Every line of the material must be set down again without alteration.

STORED DATA: Begin

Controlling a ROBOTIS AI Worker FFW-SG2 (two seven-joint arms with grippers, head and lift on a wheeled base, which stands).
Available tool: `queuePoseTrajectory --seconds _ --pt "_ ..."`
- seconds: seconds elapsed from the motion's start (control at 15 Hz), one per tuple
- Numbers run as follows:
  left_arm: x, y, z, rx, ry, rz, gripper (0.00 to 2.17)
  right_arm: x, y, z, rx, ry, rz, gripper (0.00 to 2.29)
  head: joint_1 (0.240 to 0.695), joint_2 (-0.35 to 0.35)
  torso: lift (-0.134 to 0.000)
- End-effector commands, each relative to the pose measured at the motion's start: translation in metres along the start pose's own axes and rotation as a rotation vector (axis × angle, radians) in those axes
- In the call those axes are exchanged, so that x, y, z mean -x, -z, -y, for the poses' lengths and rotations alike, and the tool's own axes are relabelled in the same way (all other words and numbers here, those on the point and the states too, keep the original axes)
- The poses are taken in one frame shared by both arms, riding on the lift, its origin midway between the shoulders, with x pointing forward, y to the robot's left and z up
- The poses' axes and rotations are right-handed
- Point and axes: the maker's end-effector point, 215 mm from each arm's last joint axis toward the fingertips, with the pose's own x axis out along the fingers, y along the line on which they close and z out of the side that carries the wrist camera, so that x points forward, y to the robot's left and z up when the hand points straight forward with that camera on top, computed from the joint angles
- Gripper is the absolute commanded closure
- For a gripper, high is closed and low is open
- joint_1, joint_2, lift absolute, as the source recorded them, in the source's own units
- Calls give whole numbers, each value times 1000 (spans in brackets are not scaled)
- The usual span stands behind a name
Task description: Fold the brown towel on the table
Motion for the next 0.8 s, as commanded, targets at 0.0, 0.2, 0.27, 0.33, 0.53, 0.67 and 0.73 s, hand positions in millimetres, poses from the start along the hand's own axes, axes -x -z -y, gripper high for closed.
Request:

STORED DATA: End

* [SOLUTION BELOW]:
Controlling a ROBOTIS AI Worker FFW-SG2 (two seven-joint arms with grippers, head and lift on a wheeled base, which stands).
Available tool: `queuePoseTrajectory --seconds _ --pt "_ ..."`
- seconds: seconds elapsed from the motion's start (control at 15 Hz), one per tuple
- Numbers run as follows:
  left_arm: x, y, z, rx, ry, rz, gripper (0.00 to 2.17)
  right_arm: x, y, z, rx, ry, rz, gripper (0.00 to 2.29)
  head: joint_1 (0.240 to 0.695), joint_2 (-0.35 to 0.35)
  torso: lift (-0.134 to 0.000)
- End-effector commands, each relative to the pose measured at the motion's start: translation in metres along the start pose's own axes and rotation as a rotation vector (axis × angle, radians) in those axes
- In the call those axes are exchanged, so that x, y, z mean -x, -z, -y, for the poses' lengths and rotations alike, and the tool's own axes are relabelled in the same way (all other words and numbers here, those on the point and the states too, keep the original axes)
- The poses are taken in one frame shared by both arms, riding on the lift, its origin midway between the shoulders, with x pointing forward, y to the robot's left and z up
- The poses' axes and rotations are right-handed
- Point and axes: the maker's end-effector point, 215 mm from each arm's last joint axis toward the fingertips, with the pose's own x axis out along the fingers, y along the line on which they close and z out of the side that carries the wrist camera, so that x points forward, y to the robot's left and z up when the hand points straight forward with that camera on top, computed from the joint angles
- Gripper is the absolute commanded closure
- For a gripper, high is closed and low is open
- joint_1, joint_2, lift absolute, as the source recorded them, in the source's own units
- Calls give whole numbers, each value times 1000 (spans in brackets are not scaled)
- The usual span stands behind a name
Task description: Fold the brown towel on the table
Motion for the next 0.8 s, as commanded, targets at 0.0, 0.2, 0.27, 0.33, 0.53, 0.67 and 0.73 s, hand positions in millimetres, poses from the start along the hand's own axes, axes -x -z -y, gripper high for closed.
Request:

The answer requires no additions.